Fit a Point-by-Point Model
Point-by-point modeling allows you to build a model at each operating point of an engine with the necessary accuracy to produce an optimal calibration. You often need point-by-point models for multiple injection diesel engines and gasoline direct-injection engines.
You can use point-by-point models to try a variety of models for your data. These models are especially useful if you think there is a lot of variation between operating points in your data. The software fits a selection of models and selects the best one for each operating point. This process allows you to have a variety of models at once. For example, for some operating points a Gaussian process model might fit best, while for others, a quadratic would be acceptable.
With point-by-point models, no predictions are available between operating points. If you need predictions between operating points, use a one-stage model instead. See Fit a One-Stage Model.
Import Data
Prepare your data before model fitting.
In MATLAB®, on the Apps tab, in the Automotive group, click MBC Model Fitting.
In the Model Browser home page, click Import Data.
Choose whether to import from file or workspace.
Select option Use data to fit a separate model for each operating point.
Use the file browser to select a file to import.
Use the Operating Point Groupings dialog box to group data.
Use the Data Editor to inspect and prepare your data. You can filter, group, and edit data, and you can define new variables. See Working with Data in the Model Browser.
Note
You must define operating point groupings before point-by-point modeling. See Define Operating Point Groupings. If you do not define operating point groupings, you are prompted after you try to fit models.
Fit Point-by-Point Models
In the Model Browser home page, click Fit models.
In the Fit Models dialog box, from the Data set list, select a data set in the project.
If you have no data loaded, you can click Import from file in the Data pane. Use the file browser to select a file to import.
Optionally, you can select validation data as a sample of the fitting data or a separate data set.
In the Template pane, click the Point-by-Point test plan icon. This template lets you create point-by-point test plans with local models at each engine operating point, which is useful when testing is done at fixed operating point settings. See Use Cases for Point-by-Point Models.
In the Inputs and Responses pane, select data channels to use for the responses you want to model. Click the button to add to the responses.
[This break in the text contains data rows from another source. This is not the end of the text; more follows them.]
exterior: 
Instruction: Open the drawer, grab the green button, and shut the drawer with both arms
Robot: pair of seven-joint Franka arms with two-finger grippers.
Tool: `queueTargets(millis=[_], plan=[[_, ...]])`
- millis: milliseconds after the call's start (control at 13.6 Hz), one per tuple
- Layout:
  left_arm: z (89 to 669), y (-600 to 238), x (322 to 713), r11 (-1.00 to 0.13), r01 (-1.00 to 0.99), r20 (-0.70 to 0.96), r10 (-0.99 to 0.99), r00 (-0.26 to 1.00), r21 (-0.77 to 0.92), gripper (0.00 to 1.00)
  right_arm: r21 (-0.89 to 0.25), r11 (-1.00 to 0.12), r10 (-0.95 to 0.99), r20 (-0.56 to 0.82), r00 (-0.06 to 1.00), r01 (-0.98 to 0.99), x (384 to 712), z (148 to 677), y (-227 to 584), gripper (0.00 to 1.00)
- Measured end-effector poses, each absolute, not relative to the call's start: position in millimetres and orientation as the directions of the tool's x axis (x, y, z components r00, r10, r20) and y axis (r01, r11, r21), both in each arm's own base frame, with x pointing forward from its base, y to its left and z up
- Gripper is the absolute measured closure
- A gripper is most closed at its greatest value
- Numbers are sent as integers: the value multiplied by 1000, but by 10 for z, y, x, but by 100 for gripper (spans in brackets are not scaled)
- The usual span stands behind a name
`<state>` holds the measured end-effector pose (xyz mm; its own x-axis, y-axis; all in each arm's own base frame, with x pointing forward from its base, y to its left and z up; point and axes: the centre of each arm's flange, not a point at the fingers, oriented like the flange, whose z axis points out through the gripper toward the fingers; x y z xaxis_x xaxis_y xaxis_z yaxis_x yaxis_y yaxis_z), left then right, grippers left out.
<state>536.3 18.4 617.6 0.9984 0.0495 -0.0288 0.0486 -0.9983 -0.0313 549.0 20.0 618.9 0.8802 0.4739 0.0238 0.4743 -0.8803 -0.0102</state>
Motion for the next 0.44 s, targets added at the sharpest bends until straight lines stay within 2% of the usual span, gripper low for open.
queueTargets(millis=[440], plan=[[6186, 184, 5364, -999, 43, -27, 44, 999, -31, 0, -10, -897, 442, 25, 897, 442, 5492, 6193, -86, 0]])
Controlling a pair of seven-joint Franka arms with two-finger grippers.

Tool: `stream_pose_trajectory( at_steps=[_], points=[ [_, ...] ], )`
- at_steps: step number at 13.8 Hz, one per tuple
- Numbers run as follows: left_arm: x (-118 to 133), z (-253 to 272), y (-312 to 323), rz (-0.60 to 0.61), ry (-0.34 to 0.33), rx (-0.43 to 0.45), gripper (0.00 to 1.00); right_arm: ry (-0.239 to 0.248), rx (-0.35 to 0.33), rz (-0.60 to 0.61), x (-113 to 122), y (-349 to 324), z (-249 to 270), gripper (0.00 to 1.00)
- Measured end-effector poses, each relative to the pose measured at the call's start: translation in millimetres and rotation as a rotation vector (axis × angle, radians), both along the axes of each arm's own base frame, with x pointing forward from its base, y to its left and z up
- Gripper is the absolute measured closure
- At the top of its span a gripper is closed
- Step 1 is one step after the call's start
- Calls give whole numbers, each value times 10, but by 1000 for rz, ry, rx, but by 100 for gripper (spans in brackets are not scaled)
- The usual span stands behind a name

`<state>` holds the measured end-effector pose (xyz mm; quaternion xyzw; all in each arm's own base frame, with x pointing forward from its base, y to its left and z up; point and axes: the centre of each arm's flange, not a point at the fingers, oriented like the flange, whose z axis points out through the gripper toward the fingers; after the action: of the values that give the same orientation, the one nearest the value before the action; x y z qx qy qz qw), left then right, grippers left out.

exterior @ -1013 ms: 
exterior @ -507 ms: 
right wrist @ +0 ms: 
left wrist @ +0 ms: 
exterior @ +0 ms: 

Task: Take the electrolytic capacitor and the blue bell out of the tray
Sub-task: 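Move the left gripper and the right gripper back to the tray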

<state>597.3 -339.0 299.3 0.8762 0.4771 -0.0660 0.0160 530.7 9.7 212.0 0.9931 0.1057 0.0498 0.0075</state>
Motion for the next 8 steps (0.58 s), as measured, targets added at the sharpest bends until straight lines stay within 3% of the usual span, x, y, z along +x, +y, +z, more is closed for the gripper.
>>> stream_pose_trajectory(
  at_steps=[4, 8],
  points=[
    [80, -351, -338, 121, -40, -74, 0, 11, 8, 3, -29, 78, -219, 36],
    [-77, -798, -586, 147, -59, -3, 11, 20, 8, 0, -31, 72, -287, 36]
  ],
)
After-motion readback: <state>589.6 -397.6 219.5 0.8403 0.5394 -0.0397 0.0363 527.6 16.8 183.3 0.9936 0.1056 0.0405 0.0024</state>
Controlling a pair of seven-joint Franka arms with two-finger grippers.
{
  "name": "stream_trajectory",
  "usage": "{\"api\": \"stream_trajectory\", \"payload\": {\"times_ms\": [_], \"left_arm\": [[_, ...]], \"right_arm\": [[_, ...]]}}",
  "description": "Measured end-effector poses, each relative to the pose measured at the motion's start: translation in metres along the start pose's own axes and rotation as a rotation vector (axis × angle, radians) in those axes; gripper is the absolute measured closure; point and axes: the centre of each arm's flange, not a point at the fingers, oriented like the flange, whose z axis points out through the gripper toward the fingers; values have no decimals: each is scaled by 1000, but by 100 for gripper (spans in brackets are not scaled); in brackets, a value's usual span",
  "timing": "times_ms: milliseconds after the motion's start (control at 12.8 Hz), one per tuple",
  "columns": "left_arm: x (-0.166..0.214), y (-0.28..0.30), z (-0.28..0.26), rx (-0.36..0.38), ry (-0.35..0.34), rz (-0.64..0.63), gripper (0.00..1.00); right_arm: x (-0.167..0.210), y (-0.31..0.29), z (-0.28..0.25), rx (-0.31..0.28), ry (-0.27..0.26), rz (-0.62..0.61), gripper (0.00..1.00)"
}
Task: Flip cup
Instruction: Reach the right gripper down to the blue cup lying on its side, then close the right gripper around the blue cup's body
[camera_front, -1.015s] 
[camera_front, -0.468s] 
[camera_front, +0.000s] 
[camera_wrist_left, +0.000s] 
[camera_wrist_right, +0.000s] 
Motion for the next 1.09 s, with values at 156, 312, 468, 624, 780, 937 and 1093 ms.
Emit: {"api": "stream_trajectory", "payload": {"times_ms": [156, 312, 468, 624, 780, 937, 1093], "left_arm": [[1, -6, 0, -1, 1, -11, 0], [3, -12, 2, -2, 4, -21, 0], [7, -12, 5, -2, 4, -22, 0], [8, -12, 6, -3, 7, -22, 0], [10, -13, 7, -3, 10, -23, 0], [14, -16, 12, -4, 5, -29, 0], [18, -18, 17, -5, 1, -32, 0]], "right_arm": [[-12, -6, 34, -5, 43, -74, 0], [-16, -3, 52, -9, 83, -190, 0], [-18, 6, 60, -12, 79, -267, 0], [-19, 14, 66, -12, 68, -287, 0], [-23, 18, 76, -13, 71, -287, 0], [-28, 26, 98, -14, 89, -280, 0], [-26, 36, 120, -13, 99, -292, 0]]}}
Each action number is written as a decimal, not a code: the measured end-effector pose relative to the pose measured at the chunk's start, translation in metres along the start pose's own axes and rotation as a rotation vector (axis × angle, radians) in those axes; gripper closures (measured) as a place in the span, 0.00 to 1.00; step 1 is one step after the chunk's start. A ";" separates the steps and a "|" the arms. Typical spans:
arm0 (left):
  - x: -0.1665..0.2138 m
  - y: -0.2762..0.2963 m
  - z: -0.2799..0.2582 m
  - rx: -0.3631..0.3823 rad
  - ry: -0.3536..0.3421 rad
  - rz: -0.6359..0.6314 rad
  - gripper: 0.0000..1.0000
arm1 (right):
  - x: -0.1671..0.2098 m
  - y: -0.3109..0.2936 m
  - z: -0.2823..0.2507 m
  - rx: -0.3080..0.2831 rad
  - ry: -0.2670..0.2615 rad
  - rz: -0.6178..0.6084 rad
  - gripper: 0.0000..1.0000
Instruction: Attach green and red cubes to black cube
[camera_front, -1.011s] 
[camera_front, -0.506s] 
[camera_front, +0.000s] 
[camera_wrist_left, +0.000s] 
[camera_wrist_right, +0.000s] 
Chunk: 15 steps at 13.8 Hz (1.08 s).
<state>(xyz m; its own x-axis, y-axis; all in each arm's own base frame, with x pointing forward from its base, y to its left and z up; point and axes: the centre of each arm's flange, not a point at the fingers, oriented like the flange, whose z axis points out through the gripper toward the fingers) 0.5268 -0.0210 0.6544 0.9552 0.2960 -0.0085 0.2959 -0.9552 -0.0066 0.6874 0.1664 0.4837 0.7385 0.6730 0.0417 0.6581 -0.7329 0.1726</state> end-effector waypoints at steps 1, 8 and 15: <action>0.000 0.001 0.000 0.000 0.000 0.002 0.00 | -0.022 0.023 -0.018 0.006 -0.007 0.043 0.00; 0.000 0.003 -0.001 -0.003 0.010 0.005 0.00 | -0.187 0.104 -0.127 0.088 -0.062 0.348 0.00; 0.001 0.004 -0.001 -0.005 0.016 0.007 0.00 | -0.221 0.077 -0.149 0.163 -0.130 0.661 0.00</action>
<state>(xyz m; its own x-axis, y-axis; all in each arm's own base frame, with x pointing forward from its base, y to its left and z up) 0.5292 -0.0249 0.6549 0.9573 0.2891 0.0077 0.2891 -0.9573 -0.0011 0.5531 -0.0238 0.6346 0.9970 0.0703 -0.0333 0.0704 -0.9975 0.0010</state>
To create a boundary model, leave the Fit boundary model check box selected. The toolbox will fit a separate boundary model of type convex hull to each operating point. A boundary model describing the limits of the operating envelope can be useful when you are creating and evaluating models and optimization results.
Select data channels to use for the local inputs and operating point inputs. Click the button to add to the responses.
Click OK to fit the default model types to your selected data.
You can select from the Model type list to override the default model type to apply for all responses and operating points.
You can also select
Convex hullorPairwise convex hullfrom the Boundary model list to override the default boundary model setting.If the data does not have operating point groupings, the Operating Point Groupings dialog box appears with default operating points defined by the global inputs. Verify or change the operating point groupings and click OK to continue model fitting.
The toolbox calculates the fit and adds new model nodes to the Model Tree.
Point-by-point model fits automatically run in parallel if you have Parallel Computing Toolbox™ software.
Default Model Types Large Data Settings for any operating point >2000 Points or >100 operating points The toolbox fits these model types to each operating point and selects the best model:
Quadratic with Stepwise: Min PRESS
Cubic with Stepwise: Min PRESS
Hybrid RBF with nObs/3
Gaussian process models (using defaults)
Switches to fitting a single GPM per operating point (no Hybrid RBF or polynomial). Boundary model: Point-by-point boundary model with a single convex hull fit to all inputs at each operating point If any operating point has >2000 points, then point-by-point boundary model switches to a convex hull for every pair of inputs.
Switch when ≥ 8 inputs even when <2000 points.
The toolbox selects the best model type for each operating point in your data using the
PRESS RMSEselection criteria. For example, for some operating points a Gaussian process model might fit best, while a quadratic would be acceptable for others.The Model Browser displays the point-by-point model node if you created a single response model, or the test plan node if you created multiple response models.
Assess the model fit for each operating point at the
Point-by-Pointnode.For details about tools for viewing and refining the model fit, see Assess Point-by-Point Models and Guidelines for Selecting the Best Model Fit.
Export your point-by-point models to CAGE for optimized calibration. From the test plan node, in the Common Tasks pane, click Generate calibration.
Tip
To view an example project with engine data and finished models, see Multi-Injection Diesel Calibration Workflow.
Use Cases for Point-by-Point Models
The point-by-point test plan template provides a convenient mechanism to model a number of tests at different operating points using the same set of models.
You can divide the data into operating points and model it within a single test plan rather than having a separate one-stage test plan for each operating point.
You can also use point-by-point models in CAGE optimization by creating an optimization from your models, or you can use the models in an existing optimization, provided that the global variable values are the same as the global variables used for the local models in the Model Browser.
You can export point-by-point models to file or directly into CAGE and automatically create an optimization, a tradeoff, and a dataset.